> Try it
Once the pictures are set aside, output all the records exactly.

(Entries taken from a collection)
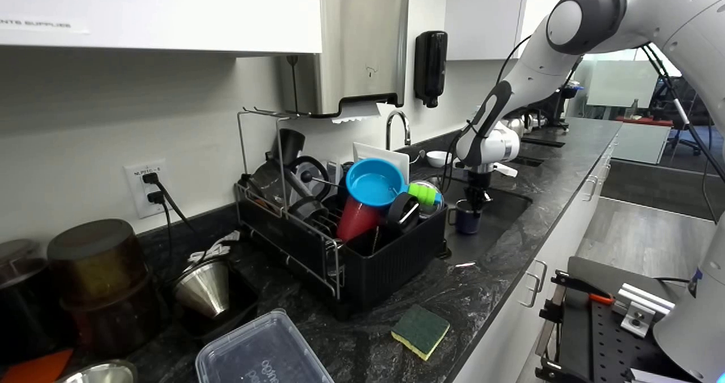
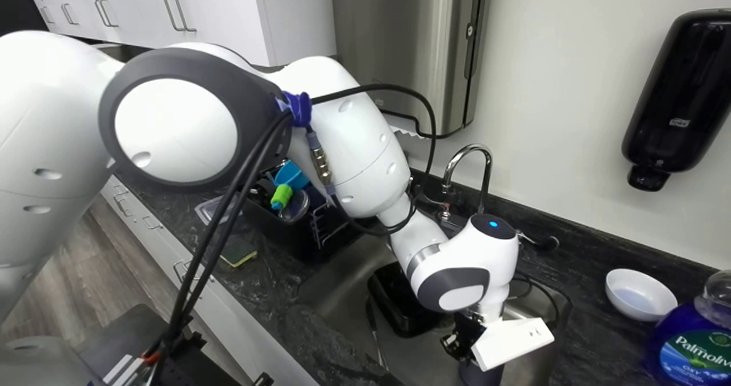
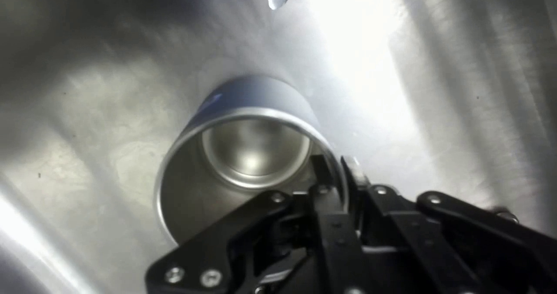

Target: Put the blue cup in the sink

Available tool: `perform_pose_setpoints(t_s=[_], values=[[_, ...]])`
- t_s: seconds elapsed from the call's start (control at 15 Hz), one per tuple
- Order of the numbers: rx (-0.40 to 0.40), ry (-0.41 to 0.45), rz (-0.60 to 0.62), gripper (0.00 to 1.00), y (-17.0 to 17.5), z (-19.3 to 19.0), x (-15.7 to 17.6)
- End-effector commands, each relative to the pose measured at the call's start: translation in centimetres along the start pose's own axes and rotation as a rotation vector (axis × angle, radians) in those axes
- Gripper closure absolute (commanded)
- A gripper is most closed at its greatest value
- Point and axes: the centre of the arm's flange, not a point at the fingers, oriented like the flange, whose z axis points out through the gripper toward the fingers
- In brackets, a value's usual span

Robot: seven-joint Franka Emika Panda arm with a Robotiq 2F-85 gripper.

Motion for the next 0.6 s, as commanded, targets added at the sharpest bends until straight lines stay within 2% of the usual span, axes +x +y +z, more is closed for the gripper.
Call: perform_pose_setpoints(t_s=[0.0, 0.27, 0.47, 0.53], values=[[-0.028, 0.009, -0.02, 0.55, -0.4, -0.4, 0.5], [-0.066, 0.029, -0.038, 0.27, -0.6, -2.4, 1.7], [-0.103, 0.033, -0.044, 0.05, -1.1, -5.8, 2.6], [-0.109, 0.031, -0.043, 0.01, -1.2, -7.0, 2.8]])
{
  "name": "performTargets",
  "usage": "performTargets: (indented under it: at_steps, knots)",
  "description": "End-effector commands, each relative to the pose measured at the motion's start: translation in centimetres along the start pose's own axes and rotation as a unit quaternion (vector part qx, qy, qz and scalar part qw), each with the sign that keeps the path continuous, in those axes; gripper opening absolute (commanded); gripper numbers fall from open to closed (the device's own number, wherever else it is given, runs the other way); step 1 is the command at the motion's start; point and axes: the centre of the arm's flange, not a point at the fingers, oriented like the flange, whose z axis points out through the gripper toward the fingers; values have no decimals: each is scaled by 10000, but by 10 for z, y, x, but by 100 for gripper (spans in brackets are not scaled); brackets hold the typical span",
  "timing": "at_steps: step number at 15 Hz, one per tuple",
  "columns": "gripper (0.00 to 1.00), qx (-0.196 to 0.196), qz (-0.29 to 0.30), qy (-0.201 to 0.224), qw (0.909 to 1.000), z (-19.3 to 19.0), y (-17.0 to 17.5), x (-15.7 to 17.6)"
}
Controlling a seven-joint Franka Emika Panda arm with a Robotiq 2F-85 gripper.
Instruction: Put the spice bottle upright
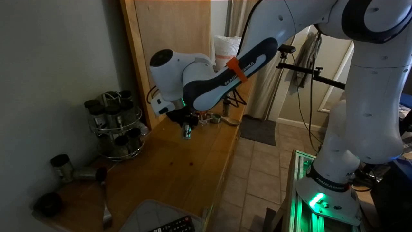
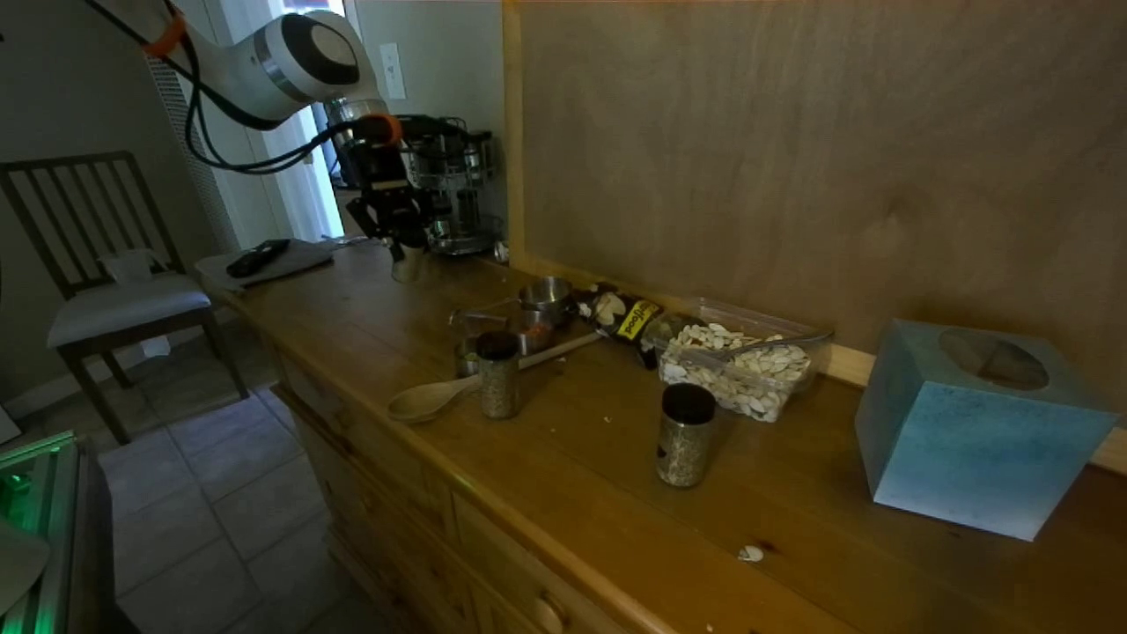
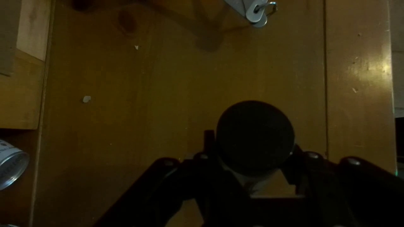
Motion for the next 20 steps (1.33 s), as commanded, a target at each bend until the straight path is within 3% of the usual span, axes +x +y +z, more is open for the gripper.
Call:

> Task answer
Target: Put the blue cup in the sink

Available tool: `perform_pose_setpoints(t_s=[_], values=[[_, ...]])`
- t_s: seconds elapsed from the call's start (control at 15 Hz), one per tuple
- Order of the numbers: rx (-0.40 to 0.40), ry (-0.41 to 0.45), rz (-0.60 to 0.62), gripper (0.00 to 1.00), y (-17.0 to 17.5), z (-19.3 to 19.0), x (-15.7 to 17.6)
- End-effector commands, each relative to the pose measured at the call's start: translation in centimetres along the start pose's own axes and rotation as a rotation vector (axis × angle, radians) in those axes
- Gripper closure absolute (commanded)
- A gripper is most closed at its greatest value
- Point and axes: the centre of the arm's flange, not a point at the fingers, oriented like the flange, whose z axis points out through the gripper toward the fingers
- In brackets, a value's usual span

Robot: seven-joint Franka Emika Panda arm with a Robotiq 2F-85 gripper.

Motion for the next 0.6 s, as commanded, targets added at the sharpest bends until straight lines stay within 2% of the usual span, axes +x +y +z, more is closed for the gripper.
Call: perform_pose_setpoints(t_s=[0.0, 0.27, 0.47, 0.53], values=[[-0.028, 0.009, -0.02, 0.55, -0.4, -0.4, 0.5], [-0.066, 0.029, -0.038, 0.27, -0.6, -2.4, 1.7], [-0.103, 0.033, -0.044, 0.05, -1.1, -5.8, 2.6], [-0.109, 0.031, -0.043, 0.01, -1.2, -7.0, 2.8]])
{
  "name": "performTargets",
  "usage": "performTargets: (indented under it: at_steps, knots)",
  "description": "End-effector commands, each relative to the pose measured at the motion's start: translation in centimetres along the start pose's own axes and rotation as a unit quaternion (vector part qx, qy, qz and scalar part qw), each with the sign that keeps the path continuous, in those axes; gripper opening absolute (commanded); gripper numbers fall from open to closed (the device's own number, wherever else it is given, runs the other way); step 1 is the command at the motion's start; point and axes: the centre of the arm's flange, not a point at the fingers, oriented like the flange, whose z axis points out through the gripper toward the fingers; values have no decimals: each is scaled by 10000, but by 10 for z, y, x, but by 100 for gripper (spans in brackets are not scaled); brackets hold the typical span",
  "timing": "at_steps: step number at 15 Hz, one per tuple",
  "columns": "gripper (0.00 to 1.00), qx (-0.196 to 0.196), qz (-0.29 to 0.30), qy (-0.201 to 0.224), qw (0.909 to 1.000), z (-19.3 to 19.0), y (-17.0 to 17.5), x (-15.7 to 17.6)"
}
Controlling a seven-joint Franka Emika Panda arm with a Robotiq 2F-85 gripper.
Instruction: Put the spice bottle upright
Motion for the next 20 steps (1.33 s), as commanded, a target at each bend until the straight path is within 3% of the usual span, axes +x +y +z, more is open for the gripper.
Call:

That was the complete answer.